#### Input material ####
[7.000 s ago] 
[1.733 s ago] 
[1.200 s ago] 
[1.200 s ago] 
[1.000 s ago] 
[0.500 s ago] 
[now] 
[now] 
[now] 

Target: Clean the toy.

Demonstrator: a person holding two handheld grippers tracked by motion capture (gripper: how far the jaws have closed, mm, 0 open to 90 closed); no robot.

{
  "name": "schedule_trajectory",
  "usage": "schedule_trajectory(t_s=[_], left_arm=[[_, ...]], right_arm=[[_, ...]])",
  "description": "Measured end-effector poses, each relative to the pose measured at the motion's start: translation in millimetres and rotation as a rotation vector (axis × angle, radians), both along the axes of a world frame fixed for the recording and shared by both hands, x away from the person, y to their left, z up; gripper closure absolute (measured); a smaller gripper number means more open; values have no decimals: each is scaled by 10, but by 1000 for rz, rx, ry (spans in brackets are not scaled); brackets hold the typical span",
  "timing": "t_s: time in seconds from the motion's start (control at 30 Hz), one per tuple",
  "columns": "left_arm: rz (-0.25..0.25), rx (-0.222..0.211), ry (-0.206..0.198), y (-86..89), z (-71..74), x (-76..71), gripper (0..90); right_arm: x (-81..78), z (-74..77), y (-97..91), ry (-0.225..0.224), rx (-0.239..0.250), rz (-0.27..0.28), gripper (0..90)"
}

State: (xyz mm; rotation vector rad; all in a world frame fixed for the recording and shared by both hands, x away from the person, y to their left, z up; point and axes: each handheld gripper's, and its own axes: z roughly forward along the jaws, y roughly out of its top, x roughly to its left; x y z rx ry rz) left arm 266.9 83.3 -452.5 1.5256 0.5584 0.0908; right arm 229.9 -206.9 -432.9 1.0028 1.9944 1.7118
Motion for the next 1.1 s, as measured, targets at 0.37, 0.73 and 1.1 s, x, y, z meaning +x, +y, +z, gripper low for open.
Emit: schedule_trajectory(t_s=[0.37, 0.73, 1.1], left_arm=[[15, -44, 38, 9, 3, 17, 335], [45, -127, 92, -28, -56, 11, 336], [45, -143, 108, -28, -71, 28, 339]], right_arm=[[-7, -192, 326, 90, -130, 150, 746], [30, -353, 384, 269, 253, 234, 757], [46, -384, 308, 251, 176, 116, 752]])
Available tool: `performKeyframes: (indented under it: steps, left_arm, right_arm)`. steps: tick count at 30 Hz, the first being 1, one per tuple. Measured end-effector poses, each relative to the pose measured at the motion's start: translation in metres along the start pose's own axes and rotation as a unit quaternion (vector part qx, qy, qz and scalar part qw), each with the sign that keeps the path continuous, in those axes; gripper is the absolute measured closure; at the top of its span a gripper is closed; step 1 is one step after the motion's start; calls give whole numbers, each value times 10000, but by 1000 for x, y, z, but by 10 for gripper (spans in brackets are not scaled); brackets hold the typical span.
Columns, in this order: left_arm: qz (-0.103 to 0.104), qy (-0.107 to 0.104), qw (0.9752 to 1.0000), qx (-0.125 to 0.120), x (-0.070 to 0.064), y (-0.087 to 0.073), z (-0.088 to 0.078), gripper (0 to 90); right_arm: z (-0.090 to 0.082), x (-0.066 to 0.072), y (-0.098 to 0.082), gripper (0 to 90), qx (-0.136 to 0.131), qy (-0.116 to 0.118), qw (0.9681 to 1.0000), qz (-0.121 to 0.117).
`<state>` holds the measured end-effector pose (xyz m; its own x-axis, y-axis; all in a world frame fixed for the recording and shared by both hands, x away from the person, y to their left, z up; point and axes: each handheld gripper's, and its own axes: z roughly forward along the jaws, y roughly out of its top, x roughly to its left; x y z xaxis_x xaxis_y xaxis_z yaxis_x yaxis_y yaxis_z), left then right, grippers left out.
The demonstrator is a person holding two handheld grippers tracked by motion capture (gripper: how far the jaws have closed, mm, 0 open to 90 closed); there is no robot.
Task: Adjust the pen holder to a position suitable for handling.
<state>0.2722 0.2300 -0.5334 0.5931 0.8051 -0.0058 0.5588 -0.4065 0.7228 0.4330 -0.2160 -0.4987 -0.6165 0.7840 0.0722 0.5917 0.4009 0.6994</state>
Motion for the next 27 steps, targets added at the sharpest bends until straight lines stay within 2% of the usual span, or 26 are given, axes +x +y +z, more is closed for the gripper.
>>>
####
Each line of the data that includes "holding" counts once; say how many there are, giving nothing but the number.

2